Ahmed Asfari, Erica A. Doyle, Gregory D. Jay, Natalia Aristizabal, Ananya Manchikalapati, A. K.M.Fazlur Rahman, Kristal M. Hock, Santiago Borasino, Namasivayam Ambalavanan, Tannin A. Schmidt, Leslie A. Rhodes

Research output: Contribution to journalArticlepeer-review

Abstract

Background: Identification of biological molecules related to post cardiopulmonary bypass (CPB) lung injury could help diagnose, predict and potentially impact patient’s clinical course after cardiac surgery. Proteoglycan 4 (PRG4) initially identified as potential biomarker for patients with prolonged mechanical ventilation following CPB in a prior study. To further validate these findings, we sought to understand the association of lower plasma PRG4 with prolonged mechanical ventilation and worse lung compliance in a larger cohort of pediatric patients post CPB. Methods: Retrospective chart review study. Pediatric Cardiac Intensive Care Unit, Tertiary Hospital.
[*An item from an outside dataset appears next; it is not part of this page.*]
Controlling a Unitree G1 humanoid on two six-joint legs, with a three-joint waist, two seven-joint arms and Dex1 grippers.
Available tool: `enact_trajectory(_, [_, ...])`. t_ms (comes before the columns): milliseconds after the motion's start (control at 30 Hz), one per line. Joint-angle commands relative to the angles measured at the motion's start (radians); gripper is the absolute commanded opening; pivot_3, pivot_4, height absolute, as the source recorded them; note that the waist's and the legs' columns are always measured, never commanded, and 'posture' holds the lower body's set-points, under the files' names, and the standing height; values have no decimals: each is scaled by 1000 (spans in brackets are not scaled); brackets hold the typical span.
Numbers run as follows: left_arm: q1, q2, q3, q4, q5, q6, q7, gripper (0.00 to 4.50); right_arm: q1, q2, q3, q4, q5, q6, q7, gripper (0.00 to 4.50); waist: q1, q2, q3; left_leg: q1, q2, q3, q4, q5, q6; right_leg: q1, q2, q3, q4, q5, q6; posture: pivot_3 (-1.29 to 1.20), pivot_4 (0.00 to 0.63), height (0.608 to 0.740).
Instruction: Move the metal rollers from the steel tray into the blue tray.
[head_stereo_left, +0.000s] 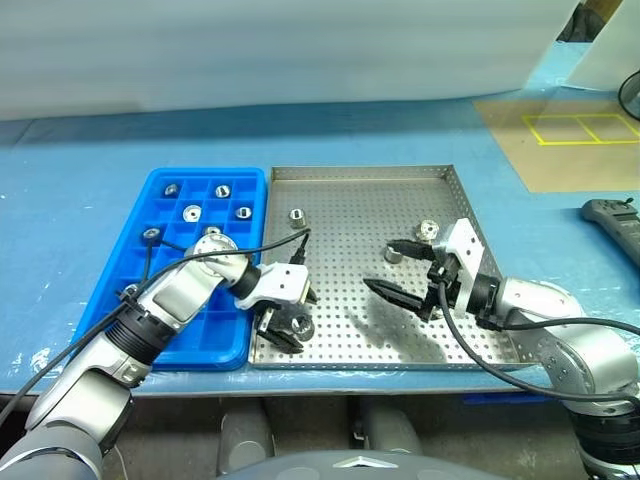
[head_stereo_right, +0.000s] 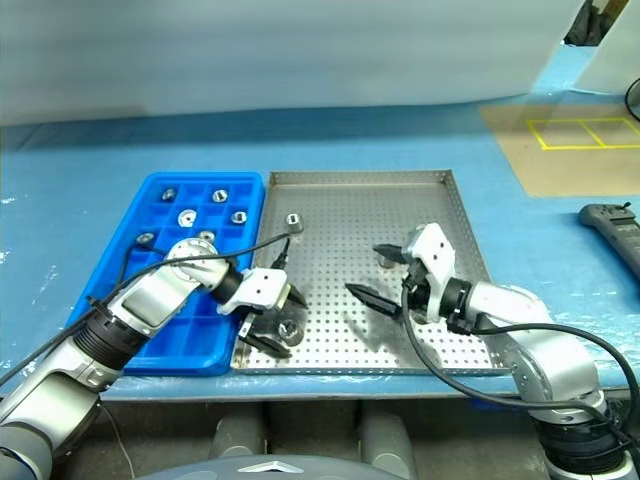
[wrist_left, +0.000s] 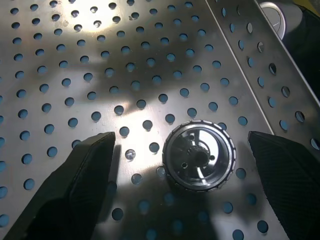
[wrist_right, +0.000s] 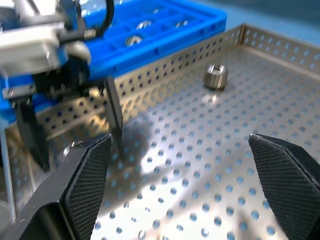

Infants <1 year old with tetralogy of Fallot, ventricular septal defect, or atrioventricular septal defect who underwent surgical repair 2012–2020 and had stored plasma samples in our biorepository were screened for inclusion. Patients with mechanical ventilation before surgery were excluded. Patients were divided into quartiles based on postoperative duration of mechanical ventilation (control <25th percentile, study >75th percentile). Preoperative and 48-hour postoperative samples for each cohort (20 patients each) were tested for PRG4 level using enzyme-linked immunosorbent assay (ELISA) technique. Results: Study group had lower lung compliance, higher mean airway pressure and higher oxygen need postoperative when compared to control group. Plasma PRG4 levels before surgery and 48 hours postoperative were lower in study group compared to control group (P=0.0232 preoperative; P=0.0016 postoperative). Plasma PRG4 levels were compared preoperative to PRG4 levels postoperative in both group, there was no statistically significant difference (study group: P=0.0869; control group: P=0.6500) Conclusions: Lower levels of plasma PRG4 is associated with longer duration of mechanical ventilation, worse ventilator compliance and higher oxygen requirement after cardiac surgery in our patient population. Further validation of this finding in a larger and more diverse patient population is necessary prior to its application at the bedside.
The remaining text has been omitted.